Further goals were guaranteed, and Liverpool actually had a 15-minute period where they kept playing the wrong pass, and failing to break through on goal. With enough practice they eventually got it right, and added three goals against ten men. Amazingly, they weren’t even particularly clinical in front of goal – the margin of victory could have been even greater.


Villas-Boas enjoyed great success with a high line at Porto - although even there, the high defensive line seemed very risky at times. It’s the defining feature of his coaching style, and while it’s not a flawed tactic in itself, Villas-Boas repeatedly used it in situations where it didn’t suit his own players, and played into the hands of the opposition.
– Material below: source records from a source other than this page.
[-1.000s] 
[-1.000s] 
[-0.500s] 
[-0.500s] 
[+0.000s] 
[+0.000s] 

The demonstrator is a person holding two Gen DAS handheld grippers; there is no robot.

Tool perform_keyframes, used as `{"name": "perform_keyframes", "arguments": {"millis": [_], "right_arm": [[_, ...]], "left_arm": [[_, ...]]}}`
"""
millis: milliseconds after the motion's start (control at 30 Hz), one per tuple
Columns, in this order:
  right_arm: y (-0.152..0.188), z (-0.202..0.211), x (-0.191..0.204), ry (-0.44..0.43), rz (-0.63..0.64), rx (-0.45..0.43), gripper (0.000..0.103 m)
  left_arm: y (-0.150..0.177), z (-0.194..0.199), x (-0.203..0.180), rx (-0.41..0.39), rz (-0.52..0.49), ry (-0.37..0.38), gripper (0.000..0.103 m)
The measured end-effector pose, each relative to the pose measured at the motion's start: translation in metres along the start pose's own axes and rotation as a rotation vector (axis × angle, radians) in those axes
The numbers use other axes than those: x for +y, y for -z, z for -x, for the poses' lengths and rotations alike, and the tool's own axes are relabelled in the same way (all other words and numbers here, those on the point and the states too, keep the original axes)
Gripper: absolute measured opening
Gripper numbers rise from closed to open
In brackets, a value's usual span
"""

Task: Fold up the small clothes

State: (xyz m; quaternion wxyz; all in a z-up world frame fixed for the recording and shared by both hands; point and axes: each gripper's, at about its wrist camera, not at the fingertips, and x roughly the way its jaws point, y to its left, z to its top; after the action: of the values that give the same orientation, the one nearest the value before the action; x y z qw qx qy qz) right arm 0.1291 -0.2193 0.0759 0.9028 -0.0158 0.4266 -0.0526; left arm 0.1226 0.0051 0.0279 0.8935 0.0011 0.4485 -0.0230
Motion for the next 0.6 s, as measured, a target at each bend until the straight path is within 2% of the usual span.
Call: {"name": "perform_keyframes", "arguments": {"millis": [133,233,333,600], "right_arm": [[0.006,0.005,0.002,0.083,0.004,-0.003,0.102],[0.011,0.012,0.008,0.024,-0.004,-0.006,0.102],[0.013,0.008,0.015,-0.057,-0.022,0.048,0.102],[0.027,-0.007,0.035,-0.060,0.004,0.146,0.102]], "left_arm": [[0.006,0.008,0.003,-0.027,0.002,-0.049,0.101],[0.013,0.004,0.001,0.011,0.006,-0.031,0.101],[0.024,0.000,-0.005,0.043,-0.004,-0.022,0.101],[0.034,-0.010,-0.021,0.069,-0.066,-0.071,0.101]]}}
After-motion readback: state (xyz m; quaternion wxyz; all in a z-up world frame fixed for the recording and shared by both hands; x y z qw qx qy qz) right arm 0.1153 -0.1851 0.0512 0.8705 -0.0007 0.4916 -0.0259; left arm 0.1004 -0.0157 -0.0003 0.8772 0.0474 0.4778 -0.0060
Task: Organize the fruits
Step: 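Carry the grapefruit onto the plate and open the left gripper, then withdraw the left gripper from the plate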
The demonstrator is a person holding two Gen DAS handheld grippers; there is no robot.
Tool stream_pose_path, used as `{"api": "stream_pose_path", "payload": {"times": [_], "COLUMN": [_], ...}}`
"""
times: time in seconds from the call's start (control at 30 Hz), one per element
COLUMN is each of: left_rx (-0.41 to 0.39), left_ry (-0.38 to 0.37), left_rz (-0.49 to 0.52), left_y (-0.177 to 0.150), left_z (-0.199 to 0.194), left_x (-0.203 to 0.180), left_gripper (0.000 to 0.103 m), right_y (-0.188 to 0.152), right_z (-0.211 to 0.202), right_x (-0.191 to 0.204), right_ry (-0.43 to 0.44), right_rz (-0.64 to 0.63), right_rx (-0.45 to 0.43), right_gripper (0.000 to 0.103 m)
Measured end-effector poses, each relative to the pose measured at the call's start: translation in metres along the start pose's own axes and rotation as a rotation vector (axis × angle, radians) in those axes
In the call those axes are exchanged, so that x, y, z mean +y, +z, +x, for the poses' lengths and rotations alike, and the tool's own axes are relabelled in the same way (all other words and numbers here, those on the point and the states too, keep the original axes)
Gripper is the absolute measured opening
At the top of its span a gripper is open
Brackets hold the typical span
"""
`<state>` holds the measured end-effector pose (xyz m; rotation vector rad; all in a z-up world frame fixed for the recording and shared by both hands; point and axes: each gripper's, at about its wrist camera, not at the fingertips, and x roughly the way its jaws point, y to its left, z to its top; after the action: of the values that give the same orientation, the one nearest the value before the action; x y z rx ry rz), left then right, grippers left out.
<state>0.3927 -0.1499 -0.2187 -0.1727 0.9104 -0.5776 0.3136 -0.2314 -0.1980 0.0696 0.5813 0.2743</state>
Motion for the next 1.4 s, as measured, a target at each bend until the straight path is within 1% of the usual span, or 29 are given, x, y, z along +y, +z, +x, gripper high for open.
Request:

That, put simply, is the opposite of the point of tactics…

The damning aspect isn’t the scoreline itself, or even the fact this was so similar to the City defeat. It’s that Villas-Boas he appeared to have learned his lesson from the City game, and changed his strategy accordingly…and then reverted to the high line against the Premier League’s most prolific striker, who loves running in behind defences. Sometimes bad results are unfortunate – you can lose 5-0 if a couple of players have an off-day, or if opponents are particularly clinical with their shooting. But when Villas-Boas’ sides get thrashed, the strategy always plays a huge part, and it’s generally the same issue.

Liverpool were facing a side that played perfectly into their hands, but they carried out the obvious task extremely impressively. The role of Henderson was the main talking point – he helped penetrate the opposition defence frequently, causing problems for the opposition centre-backs and meaning they couldn’t focus solely on Suarez.